→ WHAT THE EXERCISE ASKS:
Reproduce the lines of the material exactly, excluding every image.

■ ■ ■

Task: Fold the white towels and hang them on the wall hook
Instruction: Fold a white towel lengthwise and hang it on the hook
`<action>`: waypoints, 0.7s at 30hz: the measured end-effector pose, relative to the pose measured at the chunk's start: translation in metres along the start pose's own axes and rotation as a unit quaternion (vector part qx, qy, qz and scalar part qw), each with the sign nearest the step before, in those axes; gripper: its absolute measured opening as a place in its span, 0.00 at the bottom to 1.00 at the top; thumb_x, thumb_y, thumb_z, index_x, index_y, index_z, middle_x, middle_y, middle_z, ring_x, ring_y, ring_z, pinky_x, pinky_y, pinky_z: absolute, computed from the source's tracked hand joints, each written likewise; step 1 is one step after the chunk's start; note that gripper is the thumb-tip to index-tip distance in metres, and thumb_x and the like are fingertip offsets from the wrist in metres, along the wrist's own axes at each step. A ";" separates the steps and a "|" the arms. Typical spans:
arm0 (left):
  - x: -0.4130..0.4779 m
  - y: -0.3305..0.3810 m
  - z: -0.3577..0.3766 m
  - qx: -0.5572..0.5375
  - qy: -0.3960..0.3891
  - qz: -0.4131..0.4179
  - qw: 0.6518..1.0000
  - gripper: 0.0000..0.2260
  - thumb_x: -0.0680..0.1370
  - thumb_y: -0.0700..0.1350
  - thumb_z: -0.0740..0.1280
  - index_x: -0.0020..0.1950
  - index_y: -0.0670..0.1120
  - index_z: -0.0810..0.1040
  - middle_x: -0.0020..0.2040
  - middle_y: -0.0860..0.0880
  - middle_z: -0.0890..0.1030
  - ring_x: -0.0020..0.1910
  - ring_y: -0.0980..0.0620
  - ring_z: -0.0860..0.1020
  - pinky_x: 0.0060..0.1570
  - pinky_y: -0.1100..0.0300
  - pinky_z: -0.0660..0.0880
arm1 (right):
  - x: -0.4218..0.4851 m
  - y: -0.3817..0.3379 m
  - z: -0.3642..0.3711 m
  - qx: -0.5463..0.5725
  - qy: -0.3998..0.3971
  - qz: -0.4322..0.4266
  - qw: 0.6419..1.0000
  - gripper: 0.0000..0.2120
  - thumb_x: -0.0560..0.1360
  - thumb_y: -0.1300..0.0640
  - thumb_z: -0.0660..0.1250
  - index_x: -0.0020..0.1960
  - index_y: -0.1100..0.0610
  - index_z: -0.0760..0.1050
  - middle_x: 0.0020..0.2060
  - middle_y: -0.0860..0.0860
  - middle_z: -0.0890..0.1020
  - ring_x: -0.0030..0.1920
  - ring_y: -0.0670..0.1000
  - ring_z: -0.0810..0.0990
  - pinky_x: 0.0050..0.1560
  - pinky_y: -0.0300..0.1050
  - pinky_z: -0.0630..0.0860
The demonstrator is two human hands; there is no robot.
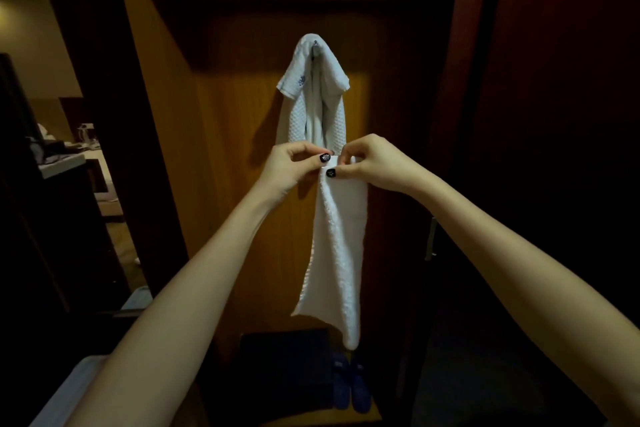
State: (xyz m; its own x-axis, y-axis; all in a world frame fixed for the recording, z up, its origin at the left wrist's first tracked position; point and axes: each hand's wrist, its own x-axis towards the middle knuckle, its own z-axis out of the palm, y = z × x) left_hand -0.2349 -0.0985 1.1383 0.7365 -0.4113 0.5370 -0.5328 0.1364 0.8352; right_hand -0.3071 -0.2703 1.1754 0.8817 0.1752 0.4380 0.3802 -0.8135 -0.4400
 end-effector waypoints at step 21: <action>-0.003 0.000 0.011 0.026 0.071 0.047 0.996 0.09 0.73 0.34 0.70 0.51 0.43 0.77 0.50 0.42 0.80 0.50 0.51 0.78 0.49 0.62 0.76 | -0.007 0.012 0.004 0.152 0.096 0.009 0.984 0.18 0.74 0.51 0.72 0.42 0.66 0.74 0.34 0.58 0.75 0.34 0.48 0.70 0.35 0.42 0.63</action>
State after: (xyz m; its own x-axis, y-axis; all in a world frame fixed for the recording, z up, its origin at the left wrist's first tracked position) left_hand -0.2415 -0.1069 1.1349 0.7322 -0.2667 0.6268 -0.6202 0.1195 0.7753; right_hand -0.3071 -0.2789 1.1637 0.8310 0.0309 0.5554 0.4568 -0.6076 -0.6497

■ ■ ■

→ WRITTEN ANSWER:
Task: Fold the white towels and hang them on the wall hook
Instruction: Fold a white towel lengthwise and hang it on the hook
`<action>`: waypoints, 0.7s at 30hz: the measured end-effector pose, relative to the pose measured at the chunk's start: translation in metres along the start pose's own axes and rotation as a unit quaternion (vector part qx, qy, qz and scalar part qw), each with the sign nearest the step before, in those axes; gripper: its absolute measured opening as a place in its span, 0.00 at the bottom to 1.00 at the top; thumb_x, thumb_y, thumb_z, index_x, index_y, index_z, middle_x, middle_y, middle_z, ring_x, ring_y, ring_z, pinky_x, pinky_y, pinky_z: absolute, computed from the source's tracked hand joints, each written likewise; step 1 is one step after the chunk's start; note that gripper is the thumb-tip to index-tip distance in metres, and thumb_x and the like are fingertip offsets from the wrist in metres, along the wrist's own axes at each step. A ";" separates the steps and a "|" the arms. Typical spans:
arm0 (left):
  - x: -0.4130..0.4779 m
  - y: -0.3305..0.3810 m
  - z: -0.3577..0.3766 m
  - qx: -0.5572..0.5375
  - qy: -0.3960..0.3891
  - qz: -0.4131..0.4179
  - qw: 0.6518..1.0000
  - gripper: 0.0000..0.2260
  - thumb_x: -0.0680..0.1370
  - thumb_y: -0.0700..0.1350
  - thumb_z: -0.0740..0.1280
  - index_x: -0.0020..0.1950
  - index_y: -0.0670..0.1120
  - index_z: -0.0810..0.1040
  - middle_x: -0.0020..0.2040
  - middle_y: -0.0860..0.0880
  - middle_z: -0.0890..0.1030
  - ring_x: -0.0020..0.1910
  - ring_y: -0.0980..0.0620
  - ring_z: -0.0860..0.1020
  - pinky_x: 0.0060..0.1570
  - pinky_y: -0.1100..0.0300
  - pinky_z: -0.0660..0.0880
arm1 (right):
  - x: -0.4218..0.4851 m
  - y: -0.3817..0.3379 m
  - z: -0.3642..0.3711 m
  - qx: -0.5463..0.5725
  - qy: -0.3998..0.3971
  - qz: -0.4322..0.4266
  - qw: 0.6419..1.0000
  - gripper: 0.0000..0.2120
  - thumb_x: -0.0560..0.1360
  - thumb_y: -0.1300..0.0640
  - thumb_z: -0.0660..0.1250
  - index_x: -0.0020..0.1960
  - index_y: -0.1100..0.0610
  - index_z: -0.0760..0.1050
  - middle_x: 0.0020..0.2060
  - middle_y: -0.0860..0.0860
  - middle_z: -0.0890..0.1020
  - ring_x: -0.0030..0.1920
  - ring_y: -0.0670..0.1000
  - ring_z: -0.0810..0.0990
  - pinky_x: 0.0050..0.1560
  - pinky_y: -0.0300..0.1050
  - pinky_z: -0.0630..0.0860
The demonstrator is two human hands; there is no robot.
State: (xyz m; its own x-axis, y-axis; all in a world frame fixed for the recording, z up, its origin at the left wrist's first tracked position; point and axes: each hand's wrist, its own x-axis towards the middle knuckle, its own z-axis out of the palm, y = z × x) left_hand -0.2349 -0.0985 1.1383 0.7365 -0.4113 0.5370 -0.5328 0.1364 0.8352; right_hand -0.3071 -0.2703 1.1754 0.8817 0.1752 0.4380 0.3802 -0.8135 -0.4400
 end-effector waypoints at step 21: <action>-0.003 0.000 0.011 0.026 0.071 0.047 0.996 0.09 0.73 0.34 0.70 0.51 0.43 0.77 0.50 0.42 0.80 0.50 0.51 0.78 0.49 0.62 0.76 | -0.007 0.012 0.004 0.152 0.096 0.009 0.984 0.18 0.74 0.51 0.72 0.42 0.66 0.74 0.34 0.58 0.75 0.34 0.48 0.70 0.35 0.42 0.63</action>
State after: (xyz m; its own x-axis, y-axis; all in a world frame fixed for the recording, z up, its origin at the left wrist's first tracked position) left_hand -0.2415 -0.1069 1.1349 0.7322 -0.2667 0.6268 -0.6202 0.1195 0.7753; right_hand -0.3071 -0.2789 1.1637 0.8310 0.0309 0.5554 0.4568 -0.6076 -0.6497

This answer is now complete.